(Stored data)
···
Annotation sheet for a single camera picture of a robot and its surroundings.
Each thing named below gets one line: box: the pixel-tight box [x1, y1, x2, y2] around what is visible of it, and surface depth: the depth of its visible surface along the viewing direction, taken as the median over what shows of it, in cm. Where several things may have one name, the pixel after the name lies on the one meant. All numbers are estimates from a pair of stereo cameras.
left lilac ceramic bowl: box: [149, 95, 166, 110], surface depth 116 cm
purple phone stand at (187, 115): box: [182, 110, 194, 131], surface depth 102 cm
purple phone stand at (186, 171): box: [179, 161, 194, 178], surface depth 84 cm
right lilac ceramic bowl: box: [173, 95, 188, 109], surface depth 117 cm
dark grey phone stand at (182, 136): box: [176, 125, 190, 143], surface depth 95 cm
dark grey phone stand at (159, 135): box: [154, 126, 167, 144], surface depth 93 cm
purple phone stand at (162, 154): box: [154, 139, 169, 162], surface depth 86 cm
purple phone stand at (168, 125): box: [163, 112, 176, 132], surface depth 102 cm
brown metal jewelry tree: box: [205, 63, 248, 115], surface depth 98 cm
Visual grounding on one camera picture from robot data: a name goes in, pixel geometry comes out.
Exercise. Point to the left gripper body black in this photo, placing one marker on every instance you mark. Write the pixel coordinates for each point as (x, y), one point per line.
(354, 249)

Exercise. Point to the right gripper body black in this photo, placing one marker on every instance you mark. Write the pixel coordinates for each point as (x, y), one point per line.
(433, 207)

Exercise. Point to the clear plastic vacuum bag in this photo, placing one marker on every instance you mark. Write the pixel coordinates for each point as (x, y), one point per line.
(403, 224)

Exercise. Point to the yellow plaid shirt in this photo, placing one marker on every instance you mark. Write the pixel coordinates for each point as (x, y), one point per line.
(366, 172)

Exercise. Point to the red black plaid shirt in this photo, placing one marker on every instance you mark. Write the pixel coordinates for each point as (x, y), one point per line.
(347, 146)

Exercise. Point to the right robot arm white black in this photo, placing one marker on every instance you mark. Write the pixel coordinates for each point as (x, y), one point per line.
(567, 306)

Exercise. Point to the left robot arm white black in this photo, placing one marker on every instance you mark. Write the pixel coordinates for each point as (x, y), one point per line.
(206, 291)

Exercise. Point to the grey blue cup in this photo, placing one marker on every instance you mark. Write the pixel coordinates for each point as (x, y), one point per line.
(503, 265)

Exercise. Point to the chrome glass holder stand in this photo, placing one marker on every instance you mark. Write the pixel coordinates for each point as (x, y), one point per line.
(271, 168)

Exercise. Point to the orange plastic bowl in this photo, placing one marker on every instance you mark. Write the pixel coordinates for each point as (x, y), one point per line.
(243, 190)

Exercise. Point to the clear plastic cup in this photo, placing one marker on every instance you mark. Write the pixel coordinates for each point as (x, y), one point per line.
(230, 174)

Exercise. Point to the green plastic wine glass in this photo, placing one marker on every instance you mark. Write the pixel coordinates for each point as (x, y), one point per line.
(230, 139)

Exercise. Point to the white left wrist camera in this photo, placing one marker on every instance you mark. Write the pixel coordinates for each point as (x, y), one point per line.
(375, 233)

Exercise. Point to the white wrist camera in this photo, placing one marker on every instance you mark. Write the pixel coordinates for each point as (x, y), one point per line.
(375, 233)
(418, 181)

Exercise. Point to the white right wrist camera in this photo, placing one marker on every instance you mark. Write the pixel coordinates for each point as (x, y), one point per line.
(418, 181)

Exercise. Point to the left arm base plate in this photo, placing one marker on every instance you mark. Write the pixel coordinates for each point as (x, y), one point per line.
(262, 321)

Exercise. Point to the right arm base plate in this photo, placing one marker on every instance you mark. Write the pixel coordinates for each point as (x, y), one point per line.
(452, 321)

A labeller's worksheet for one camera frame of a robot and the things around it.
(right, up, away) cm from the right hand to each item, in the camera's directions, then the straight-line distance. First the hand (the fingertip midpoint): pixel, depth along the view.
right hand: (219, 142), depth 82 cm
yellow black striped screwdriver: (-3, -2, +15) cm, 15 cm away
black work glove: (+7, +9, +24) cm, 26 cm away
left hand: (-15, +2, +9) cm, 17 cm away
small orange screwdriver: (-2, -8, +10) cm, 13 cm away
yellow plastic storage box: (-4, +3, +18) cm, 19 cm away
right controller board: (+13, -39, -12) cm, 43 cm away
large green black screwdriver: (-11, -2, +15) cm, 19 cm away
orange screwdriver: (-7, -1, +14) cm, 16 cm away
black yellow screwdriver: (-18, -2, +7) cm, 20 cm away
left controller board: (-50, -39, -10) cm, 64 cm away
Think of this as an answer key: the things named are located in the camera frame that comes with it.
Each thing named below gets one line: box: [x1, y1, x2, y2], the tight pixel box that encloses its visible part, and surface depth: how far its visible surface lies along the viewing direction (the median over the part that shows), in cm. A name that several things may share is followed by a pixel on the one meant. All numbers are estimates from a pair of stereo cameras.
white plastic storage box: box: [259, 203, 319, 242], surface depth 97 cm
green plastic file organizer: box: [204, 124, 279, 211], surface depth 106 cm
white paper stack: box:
···
Please give back, exactly as it stands above, the stretch from the line with "Exercise. Point to the left robot" through the line with "A labeller's worksheet", and no line outside it.

- EXERCISE OUTPUT:
Exercise. Point to the left robot arm white black in this photo, placing one marker on every instance you mark. Write the pixel coordinates for each point as (x, y), one point per line.
(206, 291)

Exercise. Point to the grey blue cup in this photo, placing one marker on every instance you mark. Write the pixel coordinates for each point as (x, y), one point per line.
(503, 265)

Exercise. Point to the chrome glass holder stand in this photo, placing one marker on every instance you mark. Write the pixel coordinates for each point as (x, y), one point per line.
(271, 168)

Exercise. Point to the orange plastic bowl in this photo, placing one marker on every instance you mark. Write the pixel coordinates for each point as (x, y), one point per line.
(243, 190)

Exercise. Point to the clear plastic cup in this photo, placing one marker on every instance you mark. Write the pixel coordinates for each point as (x, y), one point per line.
(230, 174)

Exercise. Point to the green plastic wine glass in this photo, placing one marker on every instance you mark. Write the pixel coordinates for each point as (x, y), one point per line.
(230, 139)

Exercise. Point to the white left wrist camera in this photo, placing one marker on every instance you mark. Write the pixel coordinates for each point as (x, y), one point per line.
(375, 233)

Exercise. Point to the white wrist camera in this photo, placing one marker on every instance you mark. Write the pixel coordinates for each point as (x, y), one point per line.
(375, 233)
(418, 181)

Exercise. Point to the white right wrist camera in this photo, placing one marker on every instance you mark. Write the pixel coordinates for each point as (x, y), one point per line.
(418, 181)

Exercise. Point to the left arm base plate in this photo, placing one marker on every instance you mark. Write the pixel coordinates for each point as (x, y), one point per line.
(262, 321)

Exercise. Point to the right arm base plate in this photo, placing one marker on every instance you mark. Write the pixel coordinates for each point as (x, y), one point per line.
(452, 321)

A labeller's worksheet for one camera frame of a robot and the things around it.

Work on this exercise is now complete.